Requirement | Wherever the line with "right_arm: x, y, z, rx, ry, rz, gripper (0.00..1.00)" sits in the listing below, transcribe from it up to and including the line with "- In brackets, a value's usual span", exactly, and leave the remaining lines out.

The input |

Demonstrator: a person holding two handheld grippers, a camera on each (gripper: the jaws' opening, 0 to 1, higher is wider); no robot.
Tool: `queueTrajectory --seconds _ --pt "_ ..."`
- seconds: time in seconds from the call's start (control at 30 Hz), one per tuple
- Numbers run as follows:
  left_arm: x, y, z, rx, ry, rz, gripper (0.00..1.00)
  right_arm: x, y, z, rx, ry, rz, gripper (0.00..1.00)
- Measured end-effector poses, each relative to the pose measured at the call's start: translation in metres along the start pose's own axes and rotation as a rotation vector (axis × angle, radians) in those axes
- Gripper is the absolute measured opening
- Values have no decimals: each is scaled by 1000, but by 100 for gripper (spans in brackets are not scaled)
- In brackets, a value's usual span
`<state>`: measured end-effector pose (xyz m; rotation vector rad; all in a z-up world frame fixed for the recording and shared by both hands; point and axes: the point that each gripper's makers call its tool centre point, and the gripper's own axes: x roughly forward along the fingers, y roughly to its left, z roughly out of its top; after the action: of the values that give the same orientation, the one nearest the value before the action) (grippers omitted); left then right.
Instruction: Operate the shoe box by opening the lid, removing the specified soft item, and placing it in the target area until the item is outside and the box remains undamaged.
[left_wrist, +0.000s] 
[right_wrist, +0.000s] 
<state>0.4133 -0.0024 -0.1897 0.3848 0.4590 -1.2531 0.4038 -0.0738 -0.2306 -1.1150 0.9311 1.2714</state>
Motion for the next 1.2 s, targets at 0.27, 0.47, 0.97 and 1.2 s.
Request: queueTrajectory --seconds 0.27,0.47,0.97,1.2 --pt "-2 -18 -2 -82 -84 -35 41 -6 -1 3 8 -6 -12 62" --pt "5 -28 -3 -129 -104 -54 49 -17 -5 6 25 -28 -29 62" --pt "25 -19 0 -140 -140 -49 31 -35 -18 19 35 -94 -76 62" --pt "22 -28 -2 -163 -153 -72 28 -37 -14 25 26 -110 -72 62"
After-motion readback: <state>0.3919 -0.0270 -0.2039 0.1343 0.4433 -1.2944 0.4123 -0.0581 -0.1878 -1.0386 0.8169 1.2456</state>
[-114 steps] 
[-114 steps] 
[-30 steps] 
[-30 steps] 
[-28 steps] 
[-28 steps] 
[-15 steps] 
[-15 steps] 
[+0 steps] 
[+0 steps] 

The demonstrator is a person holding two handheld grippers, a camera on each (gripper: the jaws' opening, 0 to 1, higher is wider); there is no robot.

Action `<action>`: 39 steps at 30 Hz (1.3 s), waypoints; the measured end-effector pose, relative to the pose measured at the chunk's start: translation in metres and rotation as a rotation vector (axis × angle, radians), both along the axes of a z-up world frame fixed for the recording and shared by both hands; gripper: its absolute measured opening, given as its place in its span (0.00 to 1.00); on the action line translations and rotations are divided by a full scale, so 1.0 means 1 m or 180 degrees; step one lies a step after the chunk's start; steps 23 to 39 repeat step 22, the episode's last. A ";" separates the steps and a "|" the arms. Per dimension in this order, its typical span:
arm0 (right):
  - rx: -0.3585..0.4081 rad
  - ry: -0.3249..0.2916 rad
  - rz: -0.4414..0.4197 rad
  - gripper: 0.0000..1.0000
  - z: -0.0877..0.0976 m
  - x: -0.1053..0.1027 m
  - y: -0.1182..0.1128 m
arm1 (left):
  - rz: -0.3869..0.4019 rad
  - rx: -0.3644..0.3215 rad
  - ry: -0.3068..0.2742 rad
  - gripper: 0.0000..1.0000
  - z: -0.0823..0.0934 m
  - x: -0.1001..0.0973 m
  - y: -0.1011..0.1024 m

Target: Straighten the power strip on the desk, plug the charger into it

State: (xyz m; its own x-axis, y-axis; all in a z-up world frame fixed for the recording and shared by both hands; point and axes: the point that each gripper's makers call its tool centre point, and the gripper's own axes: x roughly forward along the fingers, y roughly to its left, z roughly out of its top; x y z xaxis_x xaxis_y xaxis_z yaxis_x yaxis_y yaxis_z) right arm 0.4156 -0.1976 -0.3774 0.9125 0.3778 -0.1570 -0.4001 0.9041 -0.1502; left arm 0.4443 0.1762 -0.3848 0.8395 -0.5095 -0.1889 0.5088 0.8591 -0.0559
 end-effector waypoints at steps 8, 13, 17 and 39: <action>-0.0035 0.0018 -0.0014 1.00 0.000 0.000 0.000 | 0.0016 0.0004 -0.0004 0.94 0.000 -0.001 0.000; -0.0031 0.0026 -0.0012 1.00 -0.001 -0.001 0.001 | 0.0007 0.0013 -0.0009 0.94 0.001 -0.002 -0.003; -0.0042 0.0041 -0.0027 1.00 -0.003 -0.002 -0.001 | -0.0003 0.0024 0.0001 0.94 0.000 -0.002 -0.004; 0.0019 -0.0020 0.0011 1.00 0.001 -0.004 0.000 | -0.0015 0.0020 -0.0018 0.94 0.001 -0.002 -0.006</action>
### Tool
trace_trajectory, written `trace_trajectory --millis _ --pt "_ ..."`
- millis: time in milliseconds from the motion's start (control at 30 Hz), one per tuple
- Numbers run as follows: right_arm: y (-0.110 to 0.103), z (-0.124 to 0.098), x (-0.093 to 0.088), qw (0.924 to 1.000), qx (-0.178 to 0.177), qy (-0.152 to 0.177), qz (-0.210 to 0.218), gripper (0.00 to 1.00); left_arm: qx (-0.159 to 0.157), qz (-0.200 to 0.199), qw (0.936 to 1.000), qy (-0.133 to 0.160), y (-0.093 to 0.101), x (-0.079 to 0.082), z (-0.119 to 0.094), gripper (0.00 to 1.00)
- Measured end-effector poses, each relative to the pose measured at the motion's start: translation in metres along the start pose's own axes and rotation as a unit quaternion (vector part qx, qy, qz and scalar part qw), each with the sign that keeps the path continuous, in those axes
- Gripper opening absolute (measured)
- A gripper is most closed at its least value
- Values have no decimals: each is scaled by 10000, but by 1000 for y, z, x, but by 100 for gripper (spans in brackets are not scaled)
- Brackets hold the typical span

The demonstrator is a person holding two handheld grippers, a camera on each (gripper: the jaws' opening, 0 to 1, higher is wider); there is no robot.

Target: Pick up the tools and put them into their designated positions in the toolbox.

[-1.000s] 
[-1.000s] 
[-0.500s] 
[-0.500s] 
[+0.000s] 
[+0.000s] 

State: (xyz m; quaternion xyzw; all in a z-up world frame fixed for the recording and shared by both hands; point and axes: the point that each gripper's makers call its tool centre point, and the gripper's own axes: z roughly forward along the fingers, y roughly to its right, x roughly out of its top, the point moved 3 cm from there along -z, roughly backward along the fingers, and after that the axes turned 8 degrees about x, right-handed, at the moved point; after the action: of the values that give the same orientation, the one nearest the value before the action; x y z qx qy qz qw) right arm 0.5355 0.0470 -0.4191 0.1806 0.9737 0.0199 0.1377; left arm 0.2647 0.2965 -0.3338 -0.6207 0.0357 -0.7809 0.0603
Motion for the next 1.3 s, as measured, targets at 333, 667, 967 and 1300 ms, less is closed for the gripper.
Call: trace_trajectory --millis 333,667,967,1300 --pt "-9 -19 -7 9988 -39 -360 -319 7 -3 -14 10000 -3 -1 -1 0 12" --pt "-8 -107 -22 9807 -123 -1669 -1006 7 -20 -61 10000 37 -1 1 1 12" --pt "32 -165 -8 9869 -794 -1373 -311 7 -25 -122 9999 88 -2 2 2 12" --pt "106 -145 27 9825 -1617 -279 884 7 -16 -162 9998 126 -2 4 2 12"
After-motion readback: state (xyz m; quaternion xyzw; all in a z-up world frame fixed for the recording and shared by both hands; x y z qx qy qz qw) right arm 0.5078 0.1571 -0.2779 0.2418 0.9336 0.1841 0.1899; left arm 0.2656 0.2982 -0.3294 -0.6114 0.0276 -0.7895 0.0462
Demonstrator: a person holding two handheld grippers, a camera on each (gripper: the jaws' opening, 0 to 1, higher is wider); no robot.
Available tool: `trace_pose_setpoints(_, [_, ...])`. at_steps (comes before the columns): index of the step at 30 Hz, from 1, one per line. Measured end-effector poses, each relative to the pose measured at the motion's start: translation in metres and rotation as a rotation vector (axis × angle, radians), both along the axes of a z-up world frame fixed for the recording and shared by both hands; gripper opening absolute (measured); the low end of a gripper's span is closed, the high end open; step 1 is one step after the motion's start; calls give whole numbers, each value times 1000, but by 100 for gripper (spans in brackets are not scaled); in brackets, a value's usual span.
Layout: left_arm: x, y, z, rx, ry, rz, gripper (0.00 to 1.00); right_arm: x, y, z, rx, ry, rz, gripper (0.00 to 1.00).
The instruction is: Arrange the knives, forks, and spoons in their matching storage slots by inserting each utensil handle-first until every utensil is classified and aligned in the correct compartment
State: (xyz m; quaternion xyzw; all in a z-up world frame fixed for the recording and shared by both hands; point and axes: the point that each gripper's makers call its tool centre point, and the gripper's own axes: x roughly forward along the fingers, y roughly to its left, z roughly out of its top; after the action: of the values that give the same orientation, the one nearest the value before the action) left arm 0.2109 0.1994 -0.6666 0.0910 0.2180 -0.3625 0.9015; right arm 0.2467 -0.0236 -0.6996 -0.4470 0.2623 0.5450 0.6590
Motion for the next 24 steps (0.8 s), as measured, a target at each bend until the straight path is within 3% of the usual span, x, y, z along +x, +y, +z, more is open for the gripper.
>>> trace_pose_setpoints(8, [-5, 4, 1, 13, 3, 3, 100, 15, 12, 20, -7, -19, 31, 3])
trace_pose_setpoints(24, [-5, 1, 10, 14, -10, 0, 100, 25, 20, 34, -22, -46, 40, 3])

Result of the exercise |
  right_arm: x, y, z, rx, ry, rz, gripper (0.00..1.00)
- Measured end-effector poses, each relative to the pose measured at the call's start: translation in metres along the start pose's own axes and rotation as a rotation vector (axis × angle, radians) in those axes
- Gripper is the absolute measured opening
- Values have no decimals: each is scaled by 1000, but by 100 for gripper (spans in brackets are not scaled)
- In brackets, a value's usual span

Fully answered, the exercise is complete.